Synergies potentielles intéressantes

« C'est un deal extrêmement défensif, fait à défaut, juge Clément Genelot, analyste chez Bryan, Garnier & Co. Carrefour a pris le seul actif à vendre pour préserver son pouvoir de négociation avec les fournisseurs et par peur de voir E. Leclerc le distancer de manière pérenne. Mais il ne fait que se renforcer sur un format déjà compliqué, l'hypermarché. » Pourtant, le prix payé - 1,05 milliard d'euros -, n'est pas très élevé aux yeux des experts. « La valorisation financière est attractive, estime Nicolas Champ, analyste pour le retail chez Barclays. Le multiple de 5,3 fois l'Ebitda est inférieur à la moyenne du secteur en Europe. » « Carrefour paie Cora 0,2 fois les ventes, ce n'est pas très cher pour des hypers rentables », reconnaît Clément Genelot. De fait, les hypermarchés Cora dégagent un Ebitda de 132 millions d'euros et les Match de 57 millions d'euros. Carrefour s'empare aussi des murs de 55 hypers et de 77 supers et des galeries marchandes : sa foncière Carmila reprend 93 % des actions de Galimmo, à la tête des 52 petits centres commerciaux développés autour des magasins Cora.

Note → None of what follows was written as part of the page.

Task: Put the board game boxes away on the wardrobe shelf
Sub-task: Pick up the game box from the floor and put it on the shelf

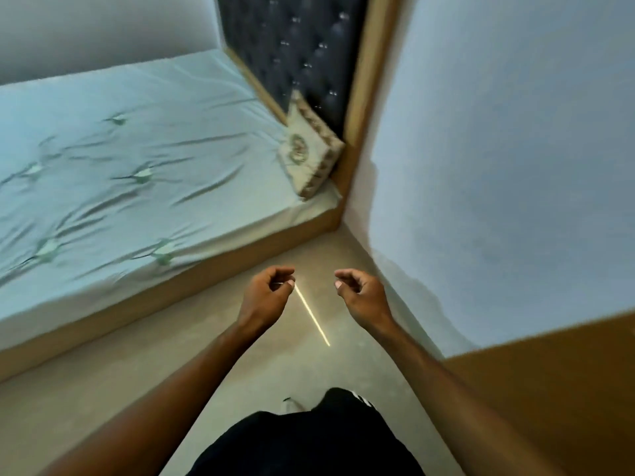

Là aussi, le prix payé (294 millions d'euros) apparaît attractif.

Surtout, les synergies pourraient s'avérer intéressantes. Carrefour les évalue à 110 millions d'euros d'ici à trois ans, la moitié étant issue de « l'optimisation de la performance commerciale », l'autre de la « mutualisation des coûts ». En dépit d'exemples de mariages ratés, Nicolas Champ croit à cette projection : « Cora va apporter 14 % de chiffre d'affaires supplémentaires et 16 % d'Ebitda de plus après les synergies. » Mieux, selon ses calculs, Carrefour n'aura pas de mal à améliorer les performances des magasins Cora, sachant que son CA au mètre carré est 47 % supérieur et celui de ses supermarchés 26 % de plus que Match : « Carrefour va apporter un gros levier d'amélioration. » Reste une inconnue de taille : la greffe va-t-elle prendre sur le plan humain ? Chez Cora, les directeurs de magasins sont réputés pour être très autonomes. Or ce rachat pourrait aussi permettre à Carrefour d'accélérer sa conversion vers la franchise, à moindres frais. Et comment garder trois sièges ? Que va devenir la centrale d'achats de Cora, Provera ? Et Cora Informatique ? Les salariés (24 000 au total pour Cora-Match) ne connaîtront leur sort que dans quelques mois. L'autre question concerne le verdict de l'Autorité de la concurrence. La mise en œuvre effective de ce mariage est attendue pour l'été 2024.